Set down the full listing below word for word; pictures stay out of the copy.
————
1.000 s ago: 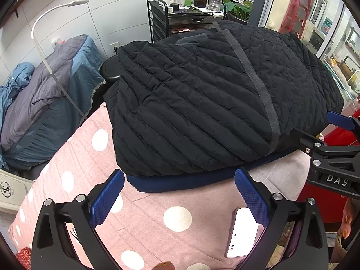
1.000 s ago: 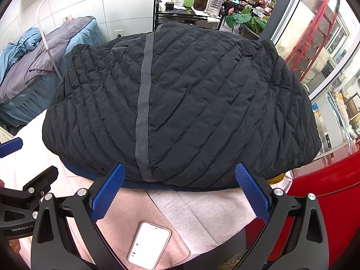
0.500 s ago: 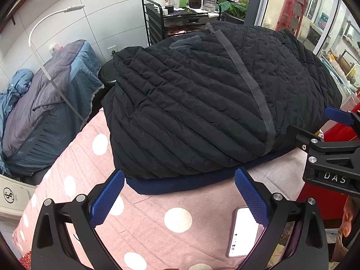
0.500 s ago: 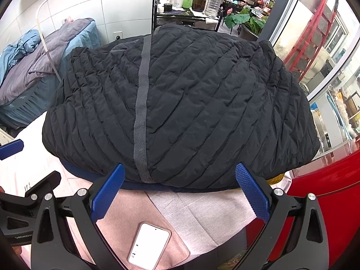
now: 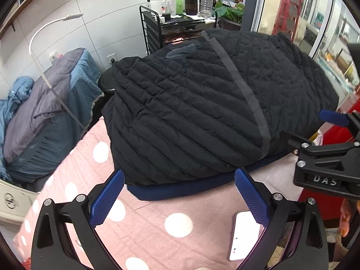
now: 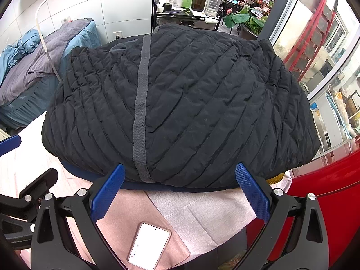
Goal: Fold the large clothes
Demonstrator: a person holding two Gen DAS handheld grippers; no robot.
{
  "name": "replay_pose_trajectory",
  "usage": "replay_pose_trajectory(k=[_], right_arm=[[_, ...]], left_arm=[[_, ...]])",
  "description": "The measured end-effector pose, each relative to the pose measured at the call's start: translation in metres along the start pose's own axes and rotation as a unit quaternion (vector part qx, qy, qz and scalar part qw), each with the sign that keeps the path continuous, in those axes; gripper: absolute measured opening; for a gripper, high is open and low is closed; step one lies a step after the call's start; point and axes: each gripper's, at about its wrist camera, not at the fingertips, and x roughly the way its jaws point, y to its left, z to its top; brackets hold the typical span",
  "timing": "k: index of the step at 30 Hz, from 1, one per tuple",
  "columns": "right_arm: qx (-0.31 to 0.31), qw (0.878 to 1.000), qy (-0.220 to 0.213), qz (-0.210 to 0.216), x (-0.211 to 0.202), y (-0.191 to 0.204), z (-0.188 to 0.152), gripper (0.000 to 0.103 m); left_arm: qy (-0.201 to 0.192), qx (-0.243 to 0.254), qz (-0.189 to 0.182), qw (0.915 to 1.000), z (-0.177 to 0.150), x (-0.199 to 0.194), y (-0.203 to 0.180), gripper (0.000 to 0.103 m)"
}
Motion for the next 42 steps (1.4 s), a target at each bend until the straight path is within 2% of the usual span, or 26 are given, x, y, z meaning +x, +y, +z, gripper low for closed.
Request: replay_pose_trajectory(k=[42], right_arm=[[-0.006, 1.000, 0.005, 0.006, 0.007, 0.010, -0.005, 0.097]], left_arm=[[0.033, -0.006, 0.013, 0.9993, -0.005, 0.010, 0.002, 0.097]])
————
▸ Answer to this problem
1.000 s ago: 
1.000 s ago: 
0.500 s ago: 
0.500 s ago: 
now: 
now: 
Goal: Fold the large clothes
Demonstrator: a person holding two Gen DAS handheld grippers; no robot.
{
  "name": "replay_pose_trajectory",
  "usage": "replay_pose_trajectory(k=[_], right_arm=[[_, ...]], left_arm=[[_, ...]])",
  "description": "The measured end-effector pose, each relative to the pose measured at the call's start: translation in metres along the start pose's own axes and rotation as a unit quaternion (vector part qx, qy, qz and scalar part qw), each with the sign that keeps the path continuous, in those axes; gripper: absolute measured opening; for a gripper, high is open and low is closed; step one lies a step after the call's start; point and axes: each gripper's, at about its wrist camera, not at the fingertips, and x roughly the way its jaws point, y to its left, z to its top; brackets hold the typical span",
  "timing": "k: index of the step at 30 Hz, from 1, one per tuple",
  "columns": "right_arm: qx (-0.31 to 0.31), qw (0.878 to 1.000), qy (-0.220 to 0.213), qz (-0.210 to 0.216), x (-0.211 to 0.202), y (-0.191 to 0.204), z (-0.188 to 0.152), gripper (0.000 to 0.103 m); left_arm: qy (-0.201 to 0.192), qx (-0.243 to 0.254), qz (-0.189 to 0.182), qw (0.915 to 1.000), z (-0.177 to 0.150), x (-0.199 to 0.194), y (-0.203 to 0.180), gripper (0.000 to 0.103 m)"
}
Motion for the next 42 steps (1.4 s), a target at each bend until the straight path is within 2% of the usual span, or 26 are given, x, y, z meaning +x, +y, +z, gripper low for closed.
Request: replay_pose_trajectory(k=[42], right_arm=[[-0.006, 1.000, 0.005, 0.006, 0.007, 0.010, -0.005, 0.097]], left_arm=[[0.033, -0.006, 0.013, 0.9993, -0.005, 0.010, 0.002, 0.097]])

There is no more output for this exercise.